Светлый фон

Он все еще помнил ее последний взгляд — рот открыт от удивления и испуга, пока его тащат из-под одеяла, голого и не до конца проснувшегося, квохчущего, как петух, который знает, что ему сейчас свернут шею. И было больно, что его тащат прочь от нее. Только вот не так больно, как когда Скейл двинул по «помидорам». Больно было всю ночь — он не думал, что такую ночь можно пережить. Боль от удара со временем утихла, но боль от потери не пройдет никогда.

Ищейка помнил запах ее волос, звук ее смеха, тепло и мягкость спины — она засыпала, прижавшись к его животу. Бывшие в употреблении воспоминания, захватанные и стертые, как любимая рубаха. Он помнил все, словно это было вчера. Пришлось запретить себе думать об этом.

— Не знал, что моя память такая долгая, — проворчал он.

— Моя — нет, — откликнулся Доу. — Не устал любиться с кулаком?

Доу снова посмотрел в овраг и причмокнул. В его глазах вспыхнул огонек, которые очень не понравился Ищейке.

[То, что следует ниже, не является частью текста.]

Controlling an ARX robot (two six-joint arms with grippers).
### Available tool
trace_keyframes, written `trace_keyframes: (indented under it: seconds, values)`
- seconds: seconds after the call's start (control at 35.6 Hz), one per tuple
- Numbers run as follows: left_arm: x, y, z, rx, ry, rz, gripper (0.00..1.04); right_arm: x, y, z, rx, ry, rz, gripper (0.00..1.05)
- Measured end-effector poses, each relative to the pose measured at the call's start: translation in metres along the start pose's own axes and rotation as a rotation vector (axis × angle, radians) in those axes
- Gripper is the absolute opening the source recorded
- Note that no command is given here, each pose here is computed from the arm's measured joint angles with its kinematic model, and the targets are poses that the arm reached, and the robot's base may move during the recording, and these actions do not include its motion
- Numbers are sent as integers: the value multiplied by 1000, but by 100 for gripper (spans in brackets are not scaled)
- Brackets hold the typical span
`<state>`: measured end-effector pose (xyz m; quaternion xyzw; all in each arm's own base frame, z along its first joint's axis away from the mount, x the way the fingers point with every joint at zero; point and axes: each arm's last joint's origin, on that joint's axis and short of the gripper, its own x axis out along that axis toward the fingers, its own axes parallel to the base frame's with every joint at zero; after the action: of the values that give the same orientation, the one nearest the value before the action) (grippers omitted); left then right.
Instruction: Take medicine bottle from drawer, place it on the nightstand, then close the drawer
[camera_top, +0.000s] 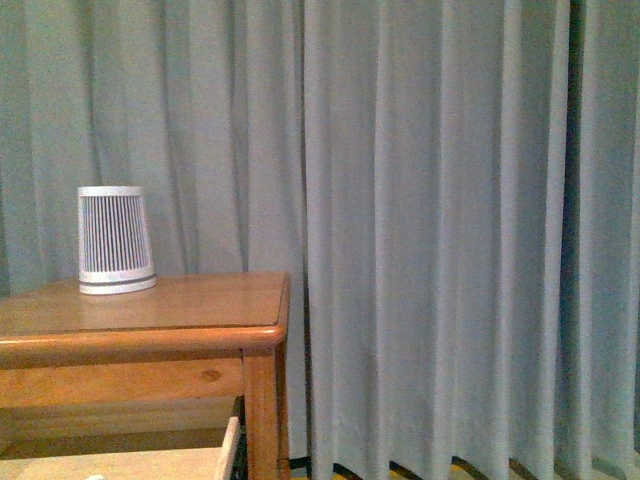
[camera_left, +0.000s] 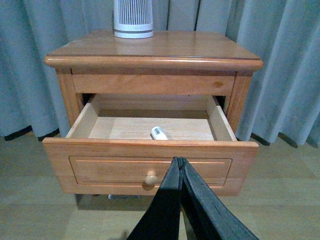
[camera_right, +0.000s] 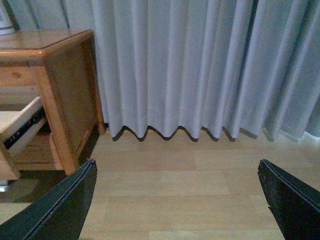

— Забавно, ведь не так уж и скучаешь, пока не увидишь прямо перед собой. Все равно как показывать мясо голодному — так близко, что запах чуешь. И не говори, что ты не так же думаешь.

Ищейка нахмурился.

— Вряд ли я думаю так, как ты. Ткни корень в снег, если приперло. Может, остынешь.

Доу улыбнулся.

— Скоро я его кое-куда ткну, посмотришь.

— А-а-а! — пронесся вопль над склоном. Ищейка метнулся к своему луку, выглядывая, не застал ли их врасплох разведчик Бетода. Но это всего лишь кричал принц — он поскользнулся и плюхнулся на задницу. Доу, сморщившись от презрения, смотрел, как принц катится на спине.

— Вот еще новая разновидность бесполезного, да? Из-за него мы движемся вдвое медленнее, чем нужно, а он только ноет громче рожающей свиноматки, жрет больше чем положено и срет пять раз в день.

Вест суетился, стараясь счистить грязь с плаща принца. Ну, верней, не принца. С плаща, который отдал принцу Вест. Ищейка так и не смог понять, зачем умный человек сотворил такую глупость. Да еще в такое время, когда надвигаются холода, ведь уже середина зимы.

— С чего вообще кто-то держится этой задницы? — спросил Доу, покачав головой.

— Говорят, его папаша — сам король Союза.

— Что за разница, чей ты сын, если ты сам дерьмо дерьмом? Я бы на него мочи пожалел, хоть он огнем гори.

Ищейка только кивнул. Он бы тоже пожалел.

* * *

Они сидели вокруг того места, где мог бы гореть огонь — это если бы Тридуба разрешил зажечь костер. Конечно, он не разрешил, как ни умоляли южане. Не разрешил, несмотря на жуткий холод, — кругом разведчики Бетода. С тем же успехом можно было орать «мы тут!» изо всех сил. С одной стороны сидели Ищейка и остальные — Тридуба, Доу и Тул; Молчун улегся, опираясь на локоть, с таким видом, будто он здесь вообще ни при чем. Союзные сидели напротив.